#### [EXERCISE PROMPT]
Starting at the first line of the entries, extract each line up to and including the one that contains "left gripper left", but leave out the pictures.

[Items listed in a dataset]
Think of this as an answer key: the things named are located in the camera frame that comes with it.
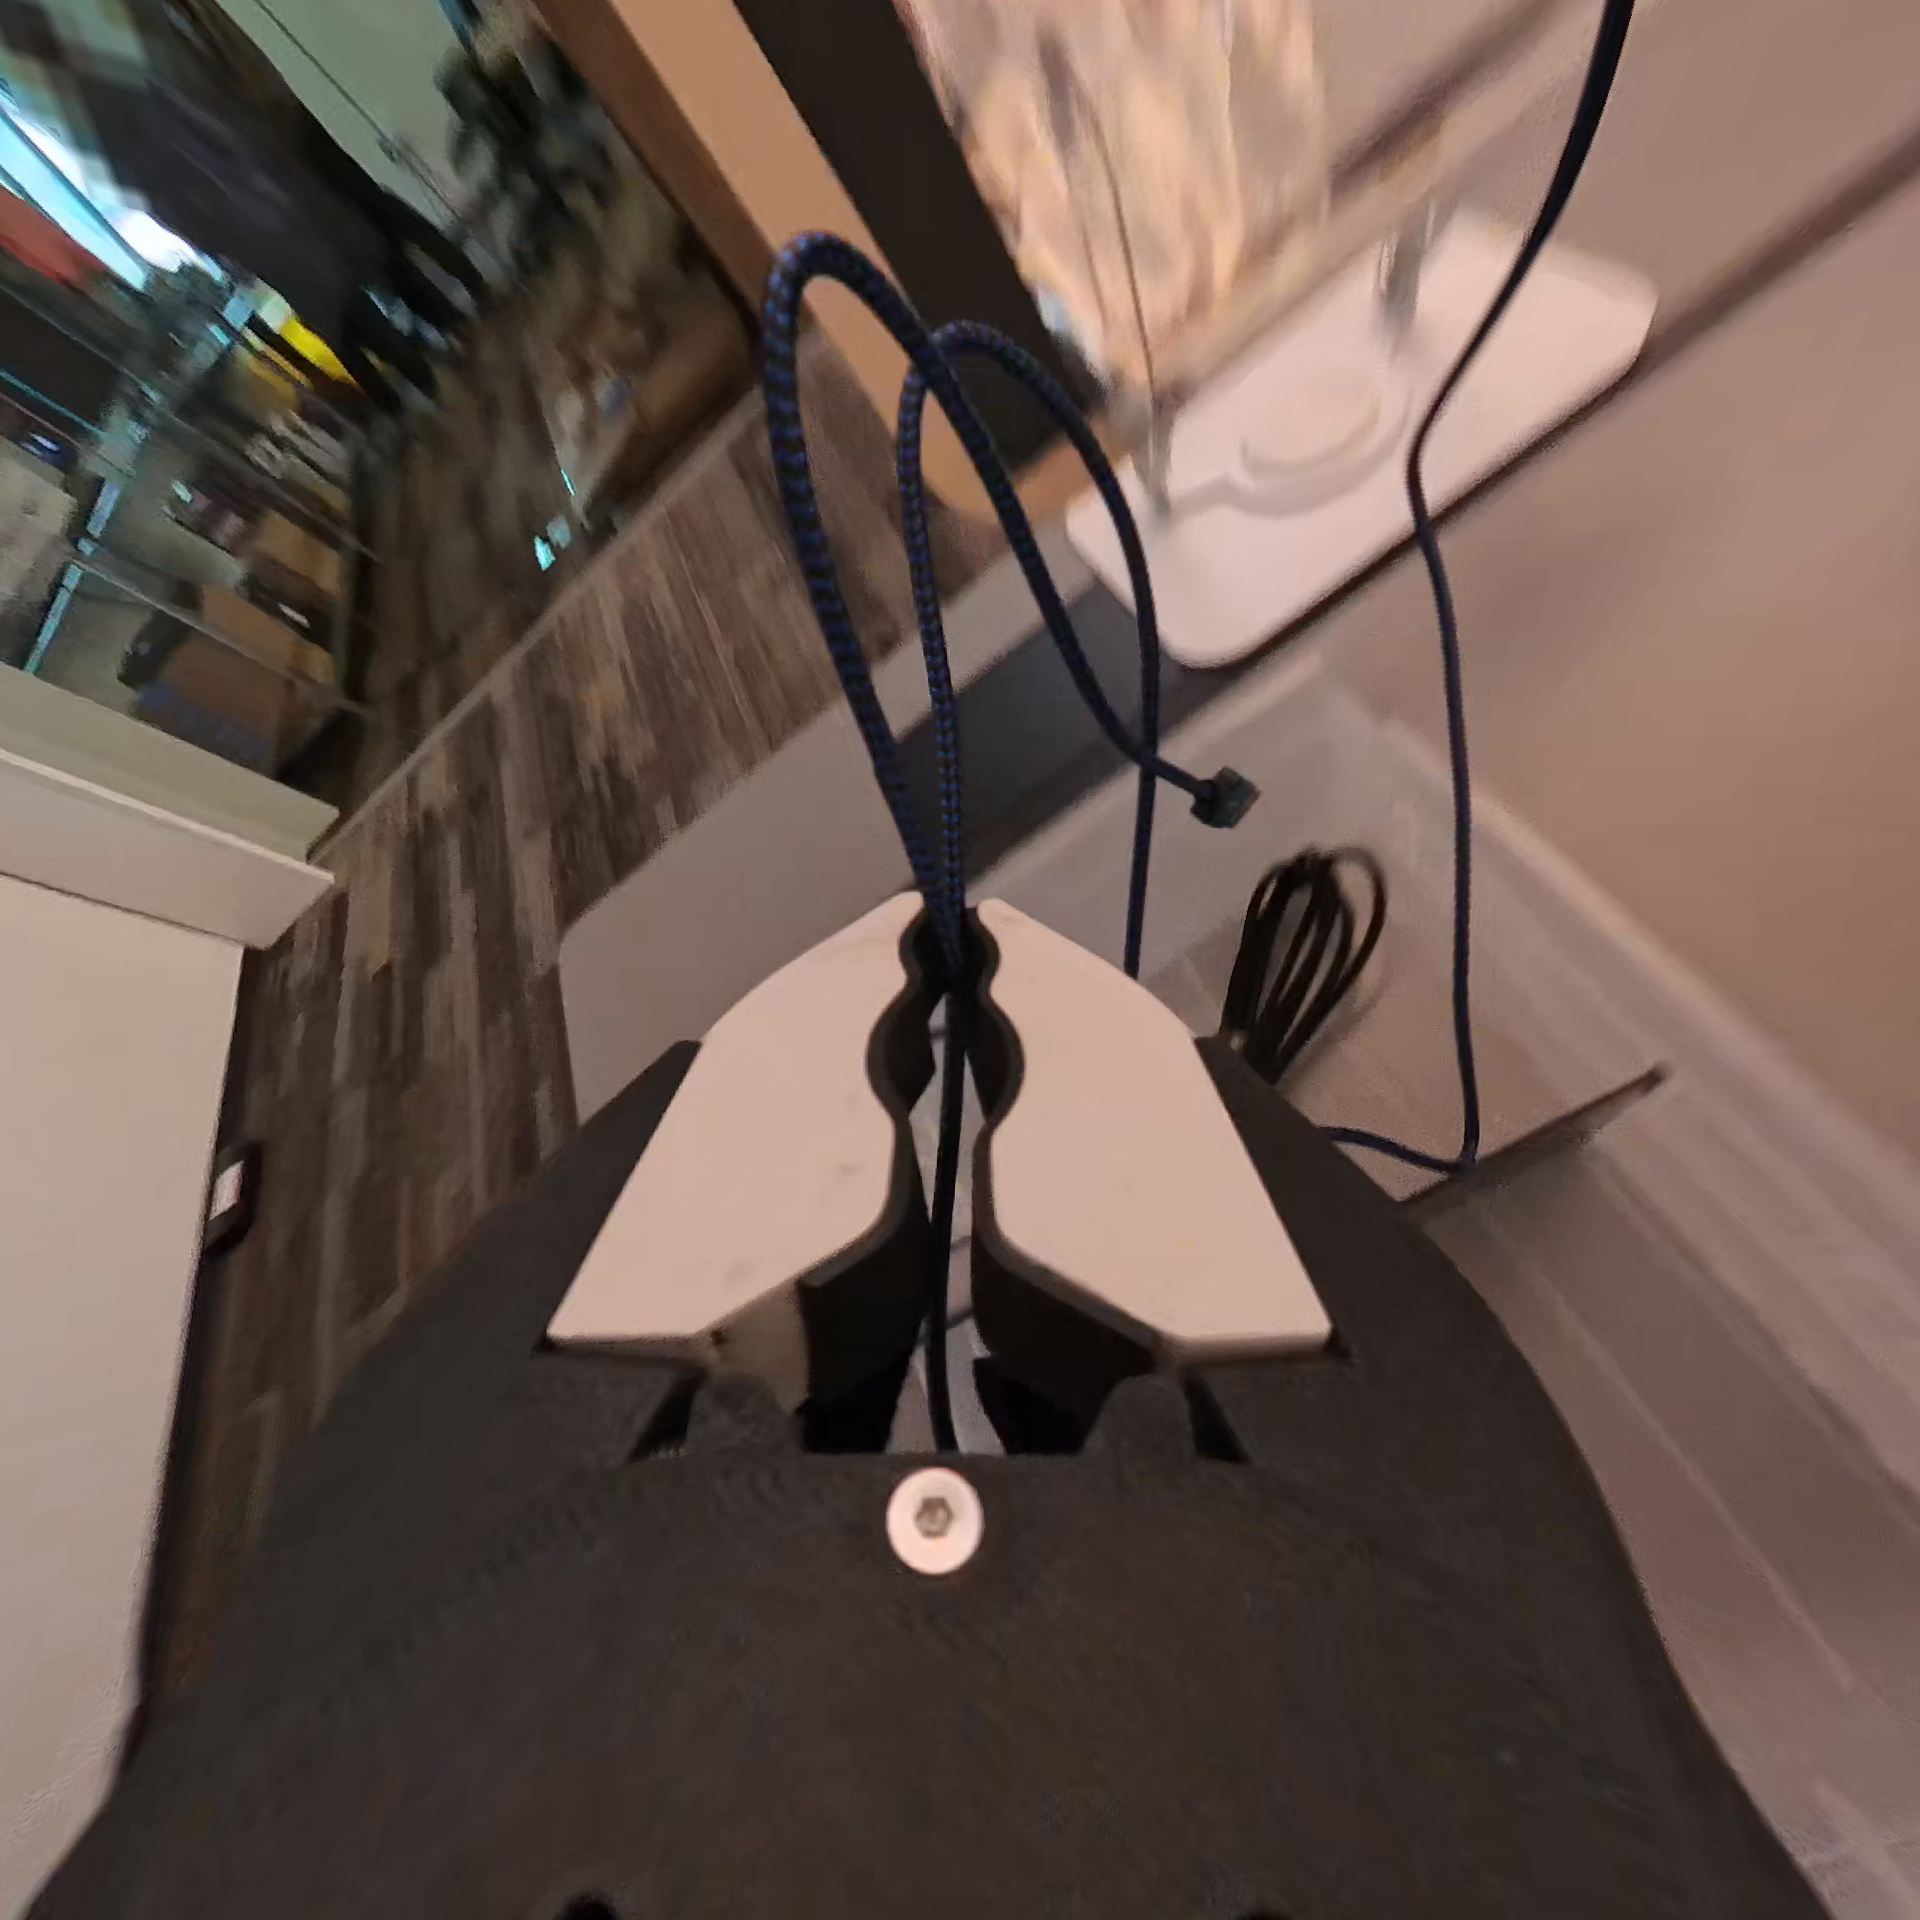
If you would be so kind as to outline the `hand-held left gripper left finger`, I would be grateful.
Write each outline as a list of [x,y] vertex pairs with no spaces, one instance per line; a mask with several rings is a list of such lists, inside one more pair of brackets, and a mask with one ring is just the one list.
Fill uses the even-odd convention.
[[552,1350],[739,1372],[780,1405],[840,1401],[910,1356],[926,946],[923,902],[895,895],[708,1030],[549,1314]]

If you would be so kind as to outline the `dark bin divider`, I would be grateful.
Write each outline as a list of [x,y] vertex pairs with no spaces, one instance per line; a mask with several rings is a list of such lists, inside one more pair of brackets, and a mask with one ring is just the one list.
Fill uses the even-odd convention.
[[1464,1174],[1435,1179],[1432,1185],[1403,1195],[1398,1211],[1410,1223],[1438,1223],[1443,1214],[1456,1211],[1464,1204],[1489,1198],[1502,1187],[1510,1187],[1523,1174],[1535,1171],[1545,1165],[1559,1162],[1580,1150],[1588,1141],[1604,1133],[1621,1114],[1639,1106],[1648,1095],[1658,1093],[1668,1079],[1668,1069],[1656,1063],[1624,1085],[1599,1093],[1596,1097],[1530,1128],[1521,1137],[1505,1142],[1494,1154],[1484,1154]]

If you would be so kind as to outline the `clear plastic bin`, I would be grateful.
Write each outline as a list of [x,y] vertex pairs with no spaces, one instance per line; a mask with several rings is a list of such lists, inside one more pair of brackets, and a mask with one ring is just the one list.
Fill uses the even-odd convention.
[[[1285,1093],[1453,1154],[1438,751],[1297,690],[1192,718],[1172,756],[1262,801],[1229,835],[1161,812],[1148,986],[1210,1035],[1254,882],[1305,846],[1373,851],[1379,946]],[[1914,1916],[1914,1170],[1494,796],[1469,989],[1484,1154],[1668,1069],[1428,1232],[1587,1450],[1698,1711],[1822,1900]]]

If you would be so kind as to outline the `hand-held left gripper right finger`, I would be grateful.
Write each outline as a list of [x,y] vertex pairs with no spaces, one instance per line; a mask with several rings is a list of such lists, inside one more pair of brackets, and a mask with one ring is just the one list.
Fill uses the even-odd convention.
[[1321,1354],[1330,1313],[1188,1027],[999,900],[973,909],[973,1322],[1042,1396]]

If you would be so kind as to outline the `instruction board stand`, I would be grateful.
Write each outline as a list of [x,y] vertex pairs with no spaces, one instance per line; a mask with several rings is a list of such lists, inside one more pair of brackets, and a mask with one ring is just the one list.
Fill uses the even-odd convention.
[[1223,669],[1639,358],[1653,287],[1473,178],[1632,6],[537,6],[750,300],[807,230],[1069,378]]

#### [OUTPUT]
Think of this as an answer key: the things named are located in the camera frame that comes with it.
If you would be so kind as to outline the `hand-held left gripper left finger`, I would be grateful.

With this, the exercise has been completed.